Aging (Albany NY). 2024 Feb 27. 16
The search for interventions to slow down and even reverse aging is a burgeoning field. The literature cites hundreds of supposedly beneficial pharmacological and genetic interventions in model organisms: mice, rats, flies and worms, where research into physiology is routinely accompanied by lifespan data. However, when experimental animals from one article live as long as controls from another article, comparing the results of interventions across studies can yield misleading outcomes. Theoretically, all lifespan data are ripe for re-analysis: we could contrast the molecular targets and pathways across studies and help focus the further search for interventions. Alas, the results of most longevity studies are difficult to compare. This is in part because there are no clear, universally accepted standards for conducting such experiments or even for reporting such data. The situation is worsened by the fact that the authors often do not describe experimental conditions completely.
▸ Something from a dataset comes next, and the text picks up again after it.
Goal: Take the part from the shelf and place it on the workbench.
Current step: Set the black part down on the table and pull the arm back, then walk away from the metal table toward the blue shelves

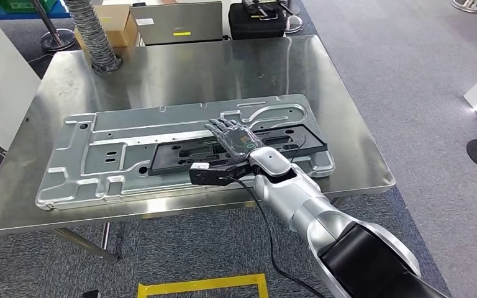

As a result, works on longevity make up a set of precedents, each of which might be interesting in its own right, yet incoherent and incomparable at least for the reason that in a general context, it may indicate, for example, not prolonging the life of an average organism, but compensating for any genetic abnormalities of a particular sample or inappropriate living conditions. Here we point out specific issues and propose solutions for quality control by checking both inter- and intra-study consistency of lifespan data.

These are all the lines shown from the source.